I have been trying to do the same. I have two niche markets I have identified. With one, it is sufficient to search the internet for similar products (do a search as if you were searching for your own product), go to the products web page, and simply take inventory of its features. Most of them have demos and and free trials. I take advantage of ther free trials and play with the applications to see what the interfaces look like and help me pinpoint strengths and weaknesses of my own.
The second niche market I have identified is not this easy. My biggest source of info is going to be users of similar software or those who would be targeted by these offerings. Interviews are the most common source of requirements gathering. I am actually going to have to set up interviews with would be users...stressing that I am simply gathering info for educational and informational purposes (people have less tolerance for sales pitches). Most likely, people who are using the software will have been approached by a variety of companies, and will have the spec sheets and/or bids from competitors in order to choose. Most of the time, they don't mind showing you, at least, the spec sheets and briefly discussing what they did or did not like about it.
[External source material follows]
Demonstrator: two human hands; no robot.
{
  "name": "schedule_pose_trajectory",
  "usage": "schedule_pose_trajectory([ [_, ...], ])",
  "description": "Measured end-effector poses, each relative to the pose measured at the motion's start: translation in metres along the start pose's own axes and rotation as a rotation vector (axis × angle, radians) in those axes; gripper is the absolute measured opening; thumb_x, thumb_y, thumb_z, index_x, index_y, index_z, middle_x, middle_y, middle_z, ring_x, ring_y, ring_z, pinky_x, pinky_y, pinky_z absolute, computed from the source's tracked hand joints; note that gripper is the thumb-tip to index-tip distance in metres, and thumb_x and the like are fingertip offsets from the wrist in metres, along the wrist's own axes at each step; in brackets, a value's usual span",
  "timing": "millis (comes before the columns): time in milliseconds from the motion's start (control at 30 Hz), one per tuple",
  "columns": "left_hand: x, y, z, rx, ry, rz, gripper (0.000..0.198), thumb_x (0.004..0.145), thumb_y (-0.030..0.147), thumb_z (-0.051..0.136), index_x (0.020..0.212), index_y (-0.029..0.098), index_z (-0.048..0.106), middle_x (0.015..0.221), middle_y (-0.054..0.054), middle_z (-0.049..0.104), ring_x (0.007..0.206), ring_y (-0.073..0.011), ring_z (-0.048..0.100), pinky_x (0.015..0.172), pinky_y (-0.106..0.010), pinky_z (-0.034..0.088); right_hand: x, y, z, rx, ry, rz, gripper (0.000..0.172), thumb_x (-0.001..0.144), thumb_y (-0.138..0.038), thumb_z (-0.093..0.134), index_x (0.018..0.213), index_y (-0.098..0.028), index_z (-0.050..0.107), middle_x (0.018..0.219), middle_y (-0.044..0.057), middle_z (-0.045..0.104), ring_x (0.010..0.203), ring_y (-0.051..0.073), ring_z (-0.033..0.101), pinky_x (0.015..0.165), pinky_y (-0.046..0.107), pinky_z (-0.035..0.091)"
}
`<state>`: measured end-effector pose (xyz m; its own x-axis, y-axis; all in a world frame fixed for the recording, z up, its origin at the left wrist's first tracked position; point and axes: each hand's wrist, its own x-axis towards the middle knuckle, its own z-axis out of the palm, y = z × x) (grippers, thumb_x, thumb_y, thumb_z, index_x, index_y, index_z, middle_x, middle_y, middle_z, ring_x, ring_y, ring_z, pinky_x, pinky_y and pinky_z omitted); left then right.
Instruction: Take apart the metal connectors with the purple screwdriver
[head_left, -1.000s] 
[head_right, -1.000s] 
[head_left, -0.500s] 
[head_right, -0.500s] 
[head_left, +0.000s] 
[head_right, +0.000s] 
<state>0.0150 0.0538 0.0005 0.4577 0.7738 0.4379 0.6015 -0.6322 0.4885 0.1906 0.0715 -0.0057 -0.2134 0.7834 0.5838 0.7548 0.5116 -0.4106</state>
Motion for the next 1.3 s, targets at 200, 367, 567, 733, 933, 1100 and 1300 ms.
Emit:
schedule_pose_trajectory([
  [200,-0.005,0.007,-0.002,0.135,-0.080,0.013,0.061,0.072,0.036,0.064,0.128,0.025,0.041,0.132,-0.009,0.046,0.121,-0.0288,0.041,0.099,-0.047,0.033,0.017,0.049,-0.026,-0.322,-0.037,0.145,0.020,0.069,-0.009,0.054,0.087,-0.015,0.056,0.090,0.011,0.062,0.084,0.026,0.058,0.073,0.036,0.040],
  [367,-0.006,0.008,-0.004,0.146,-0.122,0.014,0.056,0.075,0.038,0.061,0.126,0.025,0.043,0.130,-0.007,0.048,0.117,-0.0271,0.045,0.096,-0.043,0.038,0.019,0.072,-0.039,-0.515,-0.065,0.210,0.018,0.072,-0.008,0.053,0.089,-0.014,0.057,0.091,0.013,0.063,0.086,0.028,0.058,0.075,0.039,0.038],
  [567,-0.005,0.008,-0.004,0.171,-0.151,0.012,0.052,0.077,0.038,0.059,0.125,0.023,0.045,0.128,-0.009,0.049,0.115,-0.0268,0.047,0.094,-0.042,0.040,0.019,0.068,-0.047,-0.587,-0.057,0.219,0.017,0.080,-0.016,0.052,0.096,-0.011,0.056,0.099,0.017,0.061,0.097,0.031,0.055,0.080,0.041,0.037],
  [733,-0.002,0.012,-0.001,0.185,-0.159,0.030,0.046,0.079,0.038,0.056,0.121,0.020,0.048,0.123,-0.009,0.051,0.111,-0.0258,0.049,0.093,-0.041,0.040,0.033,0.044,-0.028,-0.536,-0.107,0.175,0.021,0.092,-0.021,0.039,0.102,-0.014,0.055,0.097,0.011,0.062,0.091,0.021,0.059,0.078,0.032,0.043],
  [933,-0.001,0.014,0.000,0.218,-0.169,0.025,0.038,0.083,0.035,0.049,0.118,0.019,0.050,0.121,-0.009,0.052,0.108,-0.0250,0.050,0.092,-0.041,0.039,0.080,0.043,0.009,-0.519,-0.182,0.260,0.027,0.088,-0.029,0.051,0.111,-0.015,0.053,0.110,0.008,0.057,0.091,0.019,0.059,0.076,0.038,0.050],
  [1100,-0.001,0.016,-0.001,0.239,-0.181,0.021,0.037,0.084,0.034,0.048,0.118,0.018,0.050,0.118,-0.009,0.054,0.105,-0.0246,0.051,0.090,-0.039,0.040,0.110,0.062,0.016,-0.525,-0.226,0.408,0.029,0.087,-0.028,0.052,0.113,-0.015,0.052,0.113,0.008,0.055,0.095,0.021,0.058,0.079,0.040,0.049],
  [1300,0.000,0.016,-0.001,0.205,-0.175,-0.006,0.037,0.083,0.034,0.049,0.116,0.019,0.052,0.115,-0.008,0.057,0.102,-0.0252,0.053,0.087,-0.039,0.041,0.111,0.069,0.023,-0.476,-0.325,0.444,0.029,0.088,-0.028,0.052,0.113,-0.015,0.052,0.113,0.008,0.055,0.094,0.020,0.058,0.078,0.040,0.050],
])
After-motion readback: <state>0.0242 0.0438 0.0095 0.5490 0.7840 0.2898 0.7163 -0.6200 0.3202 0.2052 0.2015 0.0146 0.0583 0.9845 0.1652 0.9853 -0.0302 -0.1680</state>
You must identify your stakeholders (managent, IT personnel, finance managers, and users), and then use a variety of techniques to obtain your info if you can't simply find it on the web. I am lucky to still have my MBA text books that show me the specific techniques to use, but you can ook up "requirements gathering" techniques in order to make the best use of your interviews, holding JAD (Joint Application Design) sessions with stakeholders, designing questionnaires, and carefully analyzing the collected info.